=== TASK INSTRUCTIONS ===
The material below contains a line with "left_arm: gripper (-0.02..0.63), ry" and a line with "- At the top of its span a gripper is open". Copy exactly those two lines and all lines between them.

=== INPUT DATA ===
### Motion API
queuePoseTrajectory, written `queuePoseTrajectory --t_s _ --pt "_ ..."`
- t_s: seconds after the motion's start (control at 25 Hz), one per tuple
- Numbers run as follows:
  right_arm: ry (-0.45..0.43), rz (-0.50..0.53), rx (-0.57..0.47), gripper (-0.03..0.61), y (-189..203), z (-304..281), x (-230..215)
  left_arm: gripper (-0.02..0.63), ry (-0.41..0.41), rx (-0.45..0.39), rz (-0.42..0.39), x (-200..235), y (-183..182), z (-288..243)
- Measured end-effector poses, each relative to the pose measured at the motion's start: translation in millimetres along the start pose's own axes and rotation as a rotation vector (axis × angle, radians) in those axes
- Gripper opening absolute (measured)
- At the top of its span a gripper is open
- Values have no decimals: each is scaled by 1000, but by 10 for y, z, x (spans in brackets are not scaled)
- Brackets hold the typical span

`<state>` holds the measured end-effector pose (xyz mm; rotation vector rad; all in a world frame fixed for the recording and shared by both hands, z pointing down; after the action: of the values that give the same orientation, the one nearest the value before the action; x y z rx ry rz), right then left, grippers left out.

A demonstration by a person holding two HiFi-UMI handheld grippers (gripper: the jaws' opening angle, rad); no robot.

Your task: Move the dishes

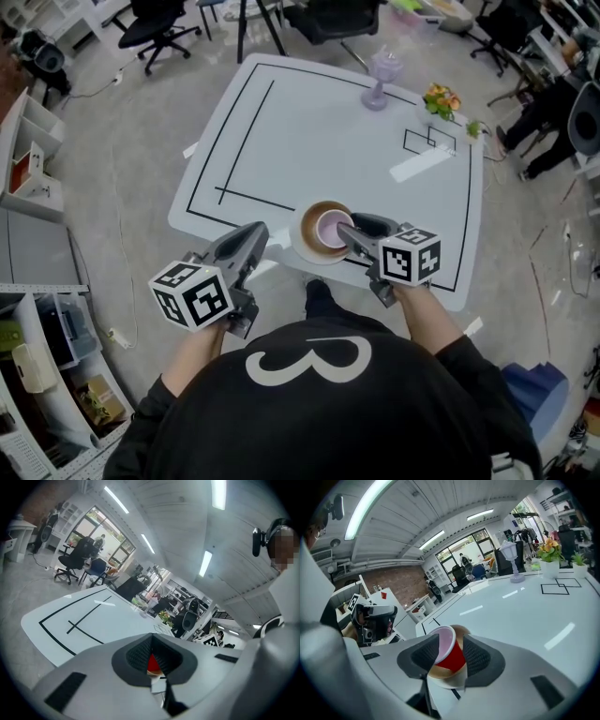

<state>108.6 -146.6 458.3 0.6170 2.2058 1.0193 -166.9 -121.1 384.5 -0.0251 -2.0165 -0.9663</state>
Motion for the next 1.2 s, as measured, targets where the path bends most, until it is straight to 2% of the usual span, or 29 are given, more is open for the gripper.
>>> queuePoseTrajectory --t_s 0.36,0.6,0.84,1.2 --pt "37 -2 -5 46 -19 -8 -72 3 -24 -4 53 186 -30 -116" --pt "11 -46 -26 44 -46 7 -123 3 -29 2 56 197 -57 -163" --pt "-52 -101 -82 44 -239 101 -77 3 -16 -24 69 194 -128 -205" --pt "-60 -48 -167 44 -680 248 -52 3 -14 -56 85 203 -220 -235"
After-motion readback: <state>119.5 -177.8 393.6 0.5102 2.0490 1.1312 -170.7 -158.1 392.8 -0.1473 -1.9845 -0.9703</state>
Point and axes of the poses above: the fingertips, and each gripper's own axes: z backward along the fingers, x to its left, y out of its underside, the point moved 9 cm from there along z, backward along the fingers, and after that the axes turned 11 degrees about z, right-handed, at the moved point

=== EXERCISE RESPONSE ===
  left_arm: gripper (-0.02..0.63), ry (-0.41..0.41), rx (-0.45..0.39), rz (-0.42..0.39), x (-200..235), y (-183..182), z (-288..243)
- Measured end-effector poses, each relative to the pose measured at the motion's start: translation in millimetres along the start pose's own axes and rotation as a rotation vector (axis × angle, radians) in those axes
- Gripper opening absolute (measured)
- At the top of its span a gripper is open

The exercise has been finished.